Race and Identity Issues in A Lesson Before Dying: Book Review
In A Lesson Before Dying by Ernest J Gaines, addresses a few of the major race and identity issues that plagued the United States past and in some ways still linger into the present. The character which the memoir takes place in the 1940s and revolves around a character which goes by the name of Jefferson. He is a man who is mentally slow, somewhat literate and becomes the innocent bystander to a shootout with two black robbers and a white store owner. Jefferson is falsely convicted of murder and given the death penalty. Later on, in the trial, his attorney attempts to get him out of death row by saying that killing Jefferson would be like putting down a hog; comparing the two by intellect. His grandmother, who is greatly displeased and offended by this claim seeks out the help of a local white teacher who goes by the name of Grant Wiggins, begging him to gain access to her jailed grandson and educate him so that he may face his death with dignity.
Personally, Grant has mixed feelings towards the people of the poor community he was raised so close to. After some time the two men who have both been shaped by the racism which has been present around them for their entire lives, create a relationship that in the end, changes them both. Though the outcome is inevitable Jefferson still ends up being put to death by electrocution, but the message and lesson conveyed by the two’s relationship, emotions, and experience of the trial show that the ever-present racism and prejudice must and can be changed. Gaines effectively conveys this message not only with the use of an outstanding story but also with the astounding use of detail and in-depth explanation of carcter personal thought. The main use of detail was during key scenes and events in the memoir’s timeline.

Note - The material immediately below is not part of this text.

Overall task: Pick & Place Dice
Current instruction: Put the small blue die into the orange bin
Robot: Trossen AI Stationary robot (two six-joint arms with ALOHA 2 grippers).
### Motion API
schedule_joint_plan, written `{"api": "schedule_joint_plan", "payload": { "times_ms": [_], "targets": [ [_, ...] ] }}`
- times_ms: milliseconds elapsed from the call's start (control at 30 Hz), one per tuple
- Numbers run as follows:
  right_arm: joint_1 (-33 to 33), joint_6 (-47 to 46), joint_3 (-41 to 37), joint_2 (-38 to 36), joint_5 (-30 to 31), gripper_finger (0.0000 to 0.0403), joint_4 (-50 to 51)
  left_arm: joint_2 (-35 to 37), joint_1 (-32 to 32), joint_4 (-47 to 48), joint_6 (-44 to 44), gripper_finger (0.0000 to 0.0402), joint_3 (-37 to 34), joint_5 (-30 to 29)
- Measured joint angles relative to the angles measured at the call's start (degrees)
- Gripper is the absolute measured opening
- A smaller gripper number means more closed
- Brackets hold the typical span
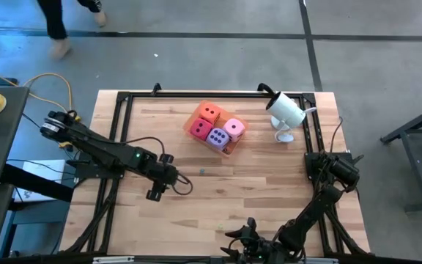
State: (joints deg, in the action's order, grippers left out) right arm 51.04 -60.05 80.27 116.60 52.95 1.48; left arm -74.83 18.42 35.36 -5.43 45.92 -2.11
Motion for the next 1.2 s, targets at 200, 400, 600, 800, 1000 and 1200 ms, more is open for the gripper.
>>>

The first of which being in the first few pages of the book where the reader is almost completely transported into the courtroom itself. Gains takes extra care in explaining not only the inanimate portions of the scene, but the expressions on people’s faces as well. The descriptive language used throughout the book instills a realistic feeling of tension and sympathy for the characters and situations that are described. The explanation of characters’ thoughts and or thought processes are mainly reserved for the two main characters, but is extremely well exercised when describing Jefferson’s thoughts towards the end of the memoir by the use of diary entries. A full chapter (29) is used to display some of Jefferson’s entries especialy more towards the day of his execution. The way in which this section is written includes many misspellings and gramaticaly errors to further show and make more realistic to the reader, his lack of a full education. His thoughts also portray the changes that he has undergone mainly in a mental format thanks to Grants’ influence. The main overall message of Jeffersons’ entries shows how he has mentally changed from the point in the trial at which he is labeled as a hog by his own lawyer, to the point to which Grants has gotten him too.
The memoirs’ major use of description and character personal thought gives the reader a gateway into experiencing the prejudice and racism of the time in which it takes place, and some aspects which still linger in our society to this very day. This gateway shows how these prejudice and racist ways can be changed by interaction and the willingness and desire to and for change.